= REQUIREMENT =
For the listing below, output exactly the lines from the line with "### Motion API" up to and including the line with "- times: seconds", and no other lines.

= COLLECTED MATERIAL =
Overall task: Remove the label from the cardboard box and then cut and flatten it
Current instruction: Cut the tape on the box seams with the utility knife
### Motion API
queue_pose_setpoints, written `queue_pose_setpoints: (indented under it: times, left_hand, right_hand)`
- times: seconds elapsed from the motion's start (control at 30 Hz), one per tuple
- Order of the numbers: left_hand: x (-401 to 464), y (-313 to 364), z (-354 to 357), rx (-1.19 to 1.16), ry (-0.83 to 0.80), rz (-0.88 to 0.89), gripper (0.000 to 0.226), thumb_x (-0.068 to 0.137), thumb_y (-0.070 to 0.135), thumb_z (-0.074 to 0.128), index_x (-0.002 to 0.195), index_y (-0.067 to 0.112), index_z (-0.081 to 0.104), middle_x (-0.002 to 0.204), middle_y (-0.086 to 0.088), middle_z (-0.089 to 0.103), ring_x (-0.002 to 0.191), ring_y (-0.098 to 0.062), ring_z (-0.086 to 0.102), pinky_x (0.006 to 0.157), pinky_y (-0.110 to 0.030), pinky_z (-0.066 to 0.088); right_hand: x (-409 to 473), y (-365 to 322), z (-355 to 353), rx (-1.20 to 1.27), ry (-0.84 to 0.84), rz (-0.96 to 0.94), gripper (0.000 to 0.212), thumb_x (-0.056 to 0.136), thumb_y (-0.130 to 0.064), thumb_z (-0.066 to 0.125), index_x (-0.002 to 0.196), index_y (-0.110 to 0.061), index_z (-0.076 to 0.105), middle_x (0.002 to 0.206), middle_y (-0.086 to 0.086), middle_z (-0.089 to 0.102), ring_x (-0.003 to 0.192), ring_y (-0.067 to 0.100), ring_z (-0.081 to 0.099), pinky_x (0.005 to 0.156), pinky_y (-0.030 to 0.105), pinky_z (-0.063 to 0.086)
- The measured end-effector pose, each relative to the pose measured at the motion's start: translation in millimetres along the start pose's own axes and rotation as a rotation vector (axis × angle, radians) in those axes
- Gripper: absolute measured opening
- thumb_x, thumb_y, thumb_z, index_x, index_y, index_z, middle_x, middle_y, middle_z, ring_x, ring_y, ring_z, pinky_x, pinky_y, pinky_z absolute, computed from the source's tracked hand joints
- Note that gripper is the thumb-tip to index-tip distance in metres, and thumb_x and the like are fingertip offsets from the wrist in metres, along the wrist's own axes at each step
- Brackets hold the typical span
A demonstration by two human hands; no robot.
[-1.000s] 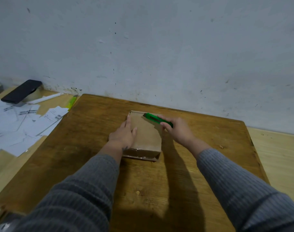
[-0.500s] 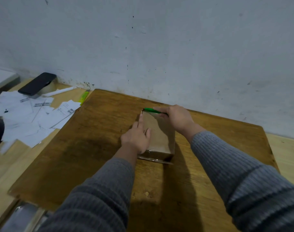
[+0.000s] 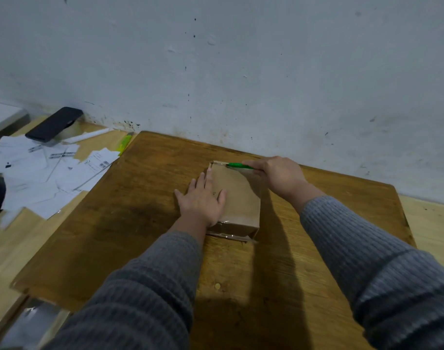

= FINAL ANSWER =
### Motion API
queue_pose_setpoints, written `queue_pose_setpoints: (indented under it: times, left_hand, right_hand)`
- times: seconds elapsed from the motion's start (control at 30 Hz), one per tuple

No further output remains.